» EXERCISE REQUIREMENTS:
Please repeat the data exactly, leaving nothing out.

--- DATA TO USE ---

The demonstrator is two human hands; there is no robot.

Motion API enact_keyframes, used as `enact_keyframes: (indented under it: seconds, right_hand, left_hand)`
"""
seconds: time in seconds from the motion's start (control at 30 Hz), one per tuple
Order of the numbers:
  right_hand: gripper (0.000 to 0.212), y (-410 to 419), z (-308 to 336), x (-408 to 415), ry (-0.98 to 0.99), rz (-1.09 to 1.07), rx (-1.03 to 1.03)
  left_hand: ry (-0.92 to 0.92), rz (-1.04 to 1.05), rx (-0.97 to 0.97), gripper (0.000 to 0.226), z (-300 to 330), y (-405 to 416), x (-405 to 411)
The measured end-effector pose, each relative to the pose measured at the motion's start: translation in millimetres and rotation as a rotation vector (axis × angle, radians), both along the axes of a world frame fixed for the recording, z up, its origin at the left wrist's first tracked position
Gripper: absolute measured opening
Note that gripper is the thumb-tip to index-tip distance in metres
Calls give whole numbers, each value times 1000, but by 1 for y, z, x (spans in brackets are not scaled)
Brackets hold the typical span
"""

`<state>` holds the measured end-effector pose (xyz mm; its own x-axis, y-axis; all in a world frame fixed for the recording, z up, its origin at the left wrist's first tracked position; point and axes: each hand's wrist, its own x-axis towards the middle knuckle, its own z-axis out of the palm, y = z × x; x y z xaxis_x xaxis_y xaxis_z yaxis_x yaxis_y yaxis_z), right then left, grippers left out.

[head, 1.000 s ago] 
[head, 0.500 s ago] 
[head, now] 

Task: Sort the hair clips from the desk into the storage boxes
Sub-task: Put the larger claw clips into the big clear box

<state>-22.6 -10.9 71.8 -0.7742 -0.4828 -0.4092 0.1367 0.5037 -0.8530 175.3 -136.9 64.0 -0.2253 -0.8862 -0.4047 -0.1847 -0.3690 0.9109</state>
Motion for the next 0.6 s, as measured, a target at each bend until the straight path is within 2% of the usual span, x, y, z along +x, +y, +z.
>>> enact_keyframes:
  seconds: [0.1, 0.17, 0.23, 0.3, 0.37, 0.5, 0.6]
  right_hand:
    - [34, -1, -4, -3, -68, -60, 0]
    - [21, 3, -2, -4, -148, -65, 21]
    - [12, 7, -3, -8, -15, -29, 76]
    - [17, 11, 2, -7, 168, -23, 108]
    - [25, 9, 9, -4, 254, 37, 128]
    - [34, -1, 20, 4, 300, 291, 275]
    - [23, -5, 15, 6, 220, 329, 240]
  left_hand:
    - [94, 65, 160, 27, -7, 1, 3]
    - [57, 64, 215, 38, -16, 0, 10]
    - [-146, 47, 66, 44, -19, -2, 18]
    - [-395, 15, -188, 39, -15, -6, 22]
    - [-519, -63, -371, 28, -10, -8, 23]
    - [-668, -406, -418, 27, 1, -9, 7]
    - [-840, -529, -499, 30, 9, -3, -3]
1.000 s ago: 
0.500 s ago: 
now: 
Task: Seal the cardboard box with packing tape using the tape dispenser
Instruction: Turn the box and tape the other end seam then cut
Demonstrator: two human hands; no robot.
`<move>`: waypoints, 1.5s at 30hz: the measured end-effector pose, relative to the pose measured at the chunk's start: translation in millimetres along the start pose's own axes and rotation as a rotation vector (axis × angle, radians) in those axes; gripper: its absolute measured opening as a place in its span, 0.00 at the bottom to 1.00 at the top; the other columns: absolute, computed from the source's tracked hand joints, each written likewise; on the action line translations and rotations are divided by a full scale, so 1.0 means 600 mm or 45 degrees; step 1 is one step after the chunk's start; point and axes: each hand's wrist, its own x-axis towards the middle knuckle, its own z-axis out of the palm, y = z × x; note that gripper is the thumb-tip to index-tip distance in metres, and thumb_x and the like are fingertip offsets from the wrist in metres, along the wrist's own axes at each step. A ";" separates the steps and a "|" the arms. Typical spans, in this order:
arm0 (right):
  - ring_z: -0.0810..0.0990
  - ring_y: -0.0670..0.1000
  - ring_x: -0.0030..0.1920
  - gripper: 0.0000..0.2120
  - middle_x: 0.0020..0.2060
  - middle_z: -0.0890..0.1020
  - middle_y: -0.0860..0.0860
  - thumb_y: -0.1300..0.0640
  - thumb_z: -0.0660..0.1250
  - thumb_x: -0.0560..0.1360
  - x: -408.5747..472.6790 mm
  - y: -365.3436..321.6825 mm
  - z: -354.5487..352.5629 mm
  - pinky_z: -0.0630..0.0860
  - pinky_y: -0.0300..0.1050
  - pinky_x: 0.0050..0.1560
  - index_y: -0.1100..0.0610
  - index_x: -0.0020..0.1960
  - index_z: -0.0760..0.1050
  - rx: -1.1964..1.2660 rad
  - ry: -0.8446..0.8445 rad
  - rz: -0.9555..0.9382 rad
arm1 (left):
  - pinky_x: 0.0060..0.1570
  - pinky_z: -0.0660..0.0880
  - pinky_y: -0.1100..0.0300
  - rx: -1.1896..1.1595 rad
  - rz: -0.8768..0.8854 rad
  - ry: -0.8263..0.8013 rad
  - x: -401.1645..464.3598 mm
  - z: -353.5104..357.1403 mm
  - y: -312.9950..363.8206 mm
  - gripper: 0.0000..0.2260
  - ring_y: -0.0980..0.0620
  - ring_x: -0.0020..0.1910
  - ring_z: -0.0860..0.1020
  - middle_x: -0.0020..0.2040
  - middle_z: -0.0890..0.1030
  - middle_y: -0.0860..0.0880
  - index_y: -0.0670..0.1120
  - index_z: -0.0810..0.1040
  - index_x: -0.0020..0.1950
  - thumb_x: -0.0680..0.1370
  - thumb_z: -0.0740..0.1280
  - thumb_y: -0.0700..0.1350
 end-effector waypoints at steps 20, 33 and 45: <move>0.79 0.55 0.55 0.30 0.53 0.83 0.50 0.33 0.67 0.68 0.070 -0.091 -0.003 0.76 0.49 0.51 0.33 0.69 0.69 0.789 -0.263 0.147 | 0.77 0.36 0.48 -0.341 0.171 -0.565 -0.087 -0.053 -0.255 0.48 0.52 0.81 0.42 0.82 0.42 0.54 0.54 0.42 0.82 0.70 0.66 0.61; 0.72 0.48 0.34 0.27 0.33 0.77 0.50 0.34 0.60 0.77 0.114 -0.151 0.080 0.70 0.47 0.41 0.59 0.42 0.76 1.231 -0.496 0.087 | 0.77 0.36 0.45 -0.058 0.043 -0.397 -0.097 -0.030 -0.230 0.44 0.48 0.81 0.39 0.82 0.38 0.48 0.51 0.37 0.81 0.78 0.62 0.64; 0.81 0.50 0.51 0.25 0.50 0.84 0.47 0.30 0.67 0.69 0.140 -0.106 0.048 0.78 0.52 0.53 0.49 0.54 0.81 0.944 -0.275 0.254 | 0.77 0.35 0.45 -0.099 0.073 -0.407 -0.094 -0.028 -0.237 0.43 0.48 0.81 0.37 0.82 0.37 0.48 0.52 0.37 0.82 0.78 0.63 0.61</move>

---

» EXERCISE RESPONSE:
The demonstrator is two human hands; there is no robot.

Motion API enact_keyframes, used as `enact_keyframes: (indented under it: seconds, right_hand, left_hand)`
"""
seconds: time in seconds from the motion's start (control at 30 Hz), one per tuple
Order of the numbers:
  right_hand: gripper (0.000 to 0.212), y (-410 to 419), z (-308 to 336), x (-408 to 415), ry (-0.98 to 0.99), rz (-1.09 to 1.07), rx (-1.03 to 1.03)
  left_hand: ry (-0.92 to 0.92), rz (-1.04 to 1.05), rx (-0.97 to 0.97), gripper (0.000 to 0.226), z (-300 to 330), y (-405 to 416), x (-405 to 411)
The measured end-effector pose, each relative to the pose measured at the motion's start: translation in millimetres and rotation as a rotation vector (axis × angle, radians), both along the axes of a world frame fixed for the recording, z up, its origin at the left wrist's first tracked position
Gripper: absolute measured opening
Note that gripper is the thumb-tip to index-tip distance in metres
Calls give whole numbers, each value times 1000, but by 1 for y, z, x (spans in brackets are not scaled)
Brackets hold the typical span
"""

`<state>` holds the measured end-effector pose (xyz mm; its own x-axis, y-axis; all in a world frame fixed for the recording, z up, its origin at the left wrist's first tracked position; point and axes: each hand's wrist, its own x-axis towards the middle knuckle, its own z-axis out of the palm, y = z × x; x y z xaxis_x xaxis_y xaxis_z yaxis_x yaxis_y yaxis_z), right then left, grippers left out.

[head, 1.000 s ago] 
[head, 0.500 s ago] 
[head, now] 

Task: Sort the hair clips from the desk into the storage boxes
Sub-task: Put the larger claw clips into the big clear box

<state>-22.6 -10.9 71.8 -0.7742 -0.4828 -0.4092 0.1367 0.5037 -0.8530 175.3 -136.9 64.0 -0.2253 -0.8862 -0.4047 -0.1847 -0.3690 0.9109</state>
Motion for the next 0.6 s, as measured, a target at each bend until the straight path is within 2% of the usual span, x, y, z along +x, +y, +z.
>>> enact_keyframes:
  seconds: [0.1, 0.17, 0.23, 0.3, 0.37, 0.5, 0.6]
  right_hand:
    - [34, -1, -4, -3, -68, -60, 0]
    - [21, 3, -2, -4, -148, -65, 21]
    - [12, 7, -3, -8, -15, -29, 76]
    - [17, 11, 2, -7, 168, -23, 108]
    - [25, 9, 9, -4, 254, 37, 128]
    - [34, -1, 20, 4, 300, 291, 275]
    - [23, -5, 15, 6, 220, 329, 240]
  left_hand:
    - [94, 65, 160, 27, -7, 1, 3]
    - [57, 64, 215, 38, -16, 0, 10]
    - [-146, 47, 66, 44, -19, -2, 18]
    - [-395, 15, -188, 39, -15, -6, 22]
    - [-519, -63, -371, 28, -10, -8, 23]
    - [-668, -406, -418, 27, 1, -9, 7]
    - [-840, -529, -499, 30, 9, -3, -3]
1.000 s ago: 
0.500 s ago: 
now: 
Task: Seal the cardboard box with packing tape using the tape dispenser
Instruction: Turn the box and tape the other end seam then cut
Demonstrator: two human hands; no robot.
`<move>`: waypoints, 1.5s at 30hz: the measured end-effector pose, relative to the pose measured at the chunk's start: translation in millimetres along the start pose's own axes and rotation as a rotation vector (axis × angle, radians) in those axes; gripper: its absolute measured opening as a place in its span, 0.00 at the bottom to 1.00 at the top; the other columns: absolute, computed from the source's tracked hand joints, each written likewise; on the action line translations and rotations are divided by a full scale, so 1.0 means 600 mm or 45 degrees; step 1 is one step after the chunk's start; point and axes: each hand's wrist, its own x-axis towards the middle knuckle, its own z-axis out of the palm, y = z × x; note that gripper is the thumb-tip to index-tip distance in metres, and thumb_x and the like are fingertip offsets from the wrist in metres, along the wrist's own axes at each step. A ";" separates the steps and a "|" the arms. Typical spans, in this order:
arm0 (right):
  - ring_z: -0.0810..0.0990
  - ring_y: -0.0670..0.1000
  - ring_x: -0.0030..0.1920
  - gripper: 0.0000..0.2120
  - middle_x: 0.0020..0.2060
  - middle_z: -0.0890..0.1020
  - middle_y: -0.0860..0.0860
  - thumb_y: -0.1300..0.0640
  - thumb_z: -0.0660..0.1250
  - thumb_x: -0.0560..0.1360
  - x: -408.5747..472.6790 mm
  - y: -365.3436..321.6825 mm
  - z: -354.5487..352.5629 mm
  - pinky_z: -0.0630..0.0860
  - pinky_y: -0.0300..0.1050
  - pinky_x: 0.0050..0.1560
  - index_y: -0.1100..0.0610
  - index_x: -0.0020..0.1960
  - index_z: -0.0760..0.1050
  - rx: -1.1964..1.2660 rad
  - ry: -0.8446..0.8445 rad
  - rz: -0.9555..0.9382 rad
arm1 (left):
  - pinky_x: 0.0060..0.1570
  - pinky_z: -0.0660..0.0880
  - pinky_y: -0.1100..0.0300
  - rx: -1.1896..1.1595 rad
  - rz: -0.8768..0.8854 rad
  - ry: -0.8263..0.8013 rad
  - x: -401.1645..464.3598 mm
  - z: -353.5104..357.1403 mm
  - y: -312.9950..363.8206 mm
  - gripper: 0.0000..0.2260
  - ring_y: -0.0980..0.0620
  - ring_x: -0.0020..0.1910
  - ring_z: -0.0860..0.1020
  - middle_x: -0.0020..0.2040
  - middle_z: -0.0890..0.1030
  - middle_y: -0.0860..0.0880
  - index_y: -0.0670..0.1120
  - index_z: -0.0810..0.1040
  - index_x: -0.0020..0.1950
  - thumb_x: -0.0680..0.1370
  - thumb_z: -0.0740..0.1280
  - thumb_y: -0.0700..0.1350
 end-effector waypoints at steps 20, 33 and 45: <move>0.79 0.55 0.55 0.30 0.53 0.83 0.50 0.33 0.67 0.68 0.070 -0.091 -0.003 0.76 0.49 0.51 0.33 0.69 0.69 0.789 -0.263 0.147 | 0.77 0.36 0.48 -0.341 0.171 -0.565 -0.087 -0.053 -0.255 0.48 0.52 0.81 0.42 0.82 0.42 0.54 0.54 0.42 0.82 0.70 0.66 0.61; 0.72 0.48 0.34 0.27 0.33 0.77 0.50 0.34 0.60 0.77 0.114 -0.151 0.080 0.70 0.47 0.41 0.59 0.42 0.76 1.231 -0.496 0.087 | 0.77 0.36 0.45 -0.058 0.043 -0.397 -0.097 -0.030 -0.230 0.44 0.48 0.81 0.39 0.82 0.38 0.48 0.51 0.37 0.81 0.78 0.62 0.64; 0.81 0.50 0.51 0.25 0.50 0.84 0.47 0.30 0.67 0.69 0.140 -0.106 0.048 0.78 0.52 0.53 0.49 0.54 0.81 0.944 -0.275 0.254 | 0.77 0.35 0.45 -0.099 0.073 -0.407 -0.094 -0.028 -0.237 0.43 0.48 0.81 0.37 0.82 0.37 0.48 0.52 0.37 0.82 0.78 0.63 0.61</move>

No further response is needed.